Crude Trades Below $100 as U.S. Inventory Outlook Counters Iran Embargo

Oil fluctuated below $100 a barrel in New York as speculation U.S. stockpiles gained last week countered concern Iran will respond to a European embargo on its crude exports by shutting the Strait of Hormuz.

Futures were little changed after rising 1.3 percent yesterday. EU foreign ministers agreed to ban Iranian supplies starting July 1 to pressure the country over its nuclear program. The Persian Gulf nation has threatened to close the Strait of Hormuz in response. An Energy Department report tomorrow may show U.S. crude stockpiles rose 1.5 million barrels last week, according to a Bloomberg News survey.
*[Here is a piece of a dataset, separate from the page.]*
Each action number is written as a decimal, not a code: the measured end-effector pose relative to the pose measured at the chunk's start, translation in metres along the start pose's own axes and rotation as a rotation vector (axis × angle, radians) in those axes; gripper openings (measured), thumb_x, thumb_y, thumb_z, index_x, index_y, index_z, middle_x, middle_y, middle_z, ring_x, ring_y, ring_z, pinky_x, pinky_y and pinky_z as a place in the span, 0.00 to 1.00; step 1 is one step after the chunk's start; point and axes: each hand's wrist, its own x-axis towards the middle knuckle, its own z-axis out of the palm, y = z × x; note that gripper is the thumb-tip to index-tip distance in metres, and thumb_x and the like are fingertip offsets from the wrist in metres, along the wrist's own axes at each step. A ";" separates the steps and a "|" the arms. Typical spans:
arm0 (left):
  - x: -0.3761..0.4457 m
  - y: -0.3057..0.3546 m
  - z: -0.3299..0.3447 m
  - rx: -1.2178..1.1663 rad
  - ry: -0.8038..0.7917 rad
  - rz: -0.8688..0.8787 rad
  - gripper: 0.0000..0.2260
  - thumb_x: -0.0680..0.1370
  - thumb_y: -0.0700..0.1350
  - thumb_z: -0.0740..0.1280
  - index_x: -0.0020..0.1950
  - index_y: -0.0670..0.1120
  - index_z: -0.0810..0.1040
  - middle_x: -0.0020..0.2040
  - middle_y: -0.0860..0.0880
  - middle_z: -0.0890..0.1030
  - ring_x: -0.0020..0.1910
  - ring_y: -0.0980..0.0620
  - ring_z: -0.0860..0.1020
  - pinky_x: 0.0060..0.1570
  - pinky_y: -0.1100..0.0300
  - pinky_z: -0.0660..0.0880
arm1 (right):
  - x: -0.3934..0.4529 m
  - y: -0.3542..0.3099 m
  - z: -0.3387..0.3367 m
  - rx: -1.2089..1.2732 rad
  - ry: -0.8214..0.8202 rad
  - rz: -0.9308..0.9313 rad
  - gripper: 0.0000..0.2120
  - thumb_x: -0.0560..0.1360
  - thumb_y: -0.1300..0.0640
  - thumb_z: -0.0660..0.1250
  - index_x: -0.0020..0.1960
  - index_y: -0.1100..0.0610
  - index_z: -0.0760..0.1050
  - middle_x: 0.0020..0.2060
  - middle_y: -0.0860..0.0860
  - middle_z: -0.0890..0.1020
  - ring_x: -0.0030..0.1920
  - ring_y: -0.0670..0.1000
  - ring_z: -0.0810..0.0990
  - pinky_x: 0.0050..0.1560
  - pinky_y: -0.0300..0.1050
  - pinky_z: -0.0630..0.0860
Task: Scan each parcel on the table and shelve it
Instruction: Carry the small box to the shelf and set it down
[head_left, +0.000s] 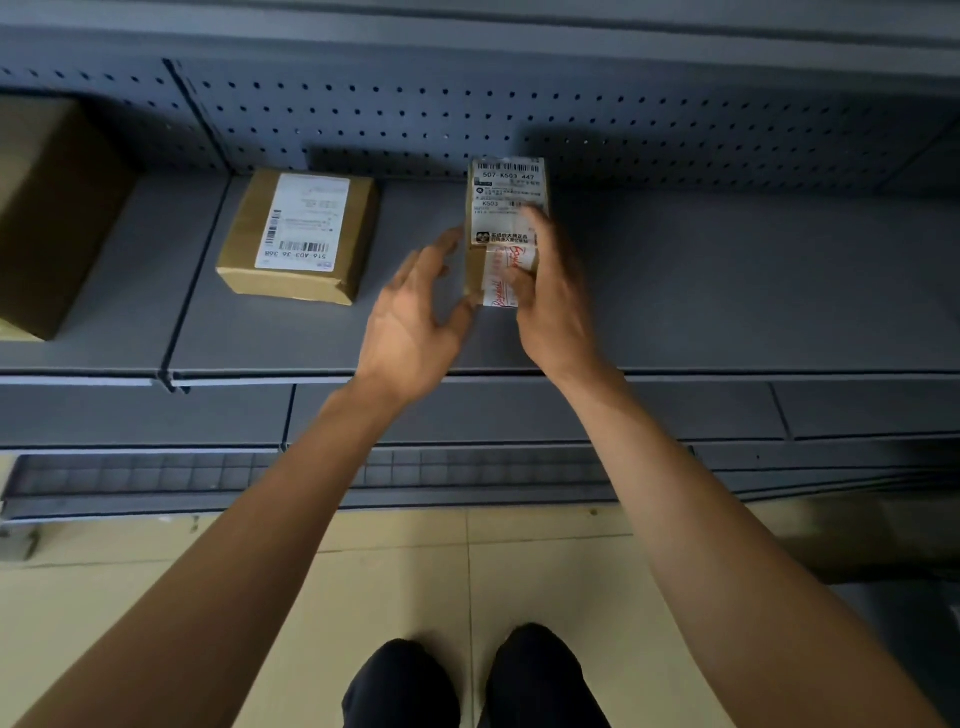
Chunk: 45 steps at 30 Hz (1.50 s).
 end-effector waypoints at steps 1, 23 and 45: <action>0.003 -0.002 0.001 0.005 0.004 0.014 0.27 0.78 0.47 0.69 0.77 0.52 0.66 0.68 0.50 0.76 0.62 0.54 0.77 0.51 0.46 0.81 | 0.003 0.002 0.002 -0.017 0.010 -0.012 0.29 0.81 0.64 0.65 0.80 0.54 0.61 0.74 0.57 0.69 0.70 0.58 0.71 0.68 0.58 0.72; -0.042 0.044 -0.064 0.018 -0.071 -0.231 0.26 0.81 0.49 0.69 0.76 0.59 0.64 0.71 0.49 0.73 0.61 0.44 0.79 0.55 0.47 0.81 | -0.033 -0.047 -0.058 -0.106 -0.097 0.054 0.36 0.80 0.60 0.68 0.82 0.55 0.54 0.79 0.56 0.61 0.77 0.57 0.63 0.76 0.50 0.62; -0.221 0.080 -0.358 0.155 0.310 -0.481 0.24 0.81 0.54 0.67 0.77 0.56 0.67 0.73 0.54 0.73 0.71 0.54 0.70 0.70 0.50 0.71 | -0.117 -0.367 0.016 -0.040 -0.663 -0.450 0.26 0.82 0.50 0.65 0.79 0.52 0.65 0.79 0.51 0.65 0.78 0.55 0.62 0.76 0.59 0.62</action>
“The market is taking its breath to see what will happen next with Iran,” said David Lennox, an analyst at Fat Prophets in Sydney. “You would have thought with the embargo coming out of the euro zone that the oil price would have been somewhere around $115 but it hasn’t happened.”

Crude for March delivery was at $99.77 a barrel, up 19 cents, in electronic trading on the New York Mercantile Exchange at 3:59 p.m. Sydney time. The contract earlier increased as much as 0.4 percent to $99.98. It yesterday advanced $1.25 to $99.58, the highest since Jan. 19. Front-month prices are 13 percent higher the past year.

Brent oil for March settlement was at $110.82 a barrel, up 24 cents, on the London-based ICE Futures Europe exchange. The future rose 0.7 percent to $110.58 yesterday. The European benchmark contract’s premium to West Texas Intermediate was at $11.06 today, compared with a record $27.88 on Oct. 14.

Freeze Assets

The EU will freeze the assets in Europe of the Iranian central bank as well as eight other entities and ban the trade in gold, precious metals, diamonds and petrochemical products from Iran, the 27-nation bloc said in a statement yesterday. Europe is the second-biggest buyer of Iran’s oil after China.

The Strait of Hormuz is a transit route for about a fifth of the world’s crude, according to the U.S. Department of Energy. Saudi Arabia, Iran, Iraq, the United Arab Emirates, Qatar and Kuwait ship crude and liquefied natural gas through the channel.

Iran will close the waterway if sanctions impede the sale of its oil, state-run Fars news agency said yesterday, citing Mohammad Kowsari, deputy head of the parliament’s National Security and Foreign Policy commission.

The ban on imports was a “hasty decision” that will drive up prices and threaten economic growth in Western countries, the Iranian oil ministry said in a statement published on the website of the state-run Fars news agency yesterday.

While the Organization of Petroleum Exporting Countries refuses to get involved in a political dispute, Saudi Arabia, controlling spare output equal to five times the amount at risk, has pledged to ensure adequate supply and Libya is pumping more crude than at any time since the toppling of Muammar Qaddafi.

Saudi Capacity

Europe imported 450,000 barrels a day of the nation’s crude in the first half of last year, U.S. Energy Department data shows. Saudi Arabia (OPCRSAUD) can boost production to 12.5 million barrels a day from current rates of about 9.8 million, Oil Minister Ali al-Naimi said in an interview with CNN broadcast on Jan. 16. That would leave the desert kingdom with about 2.7 million barrels a day to spare.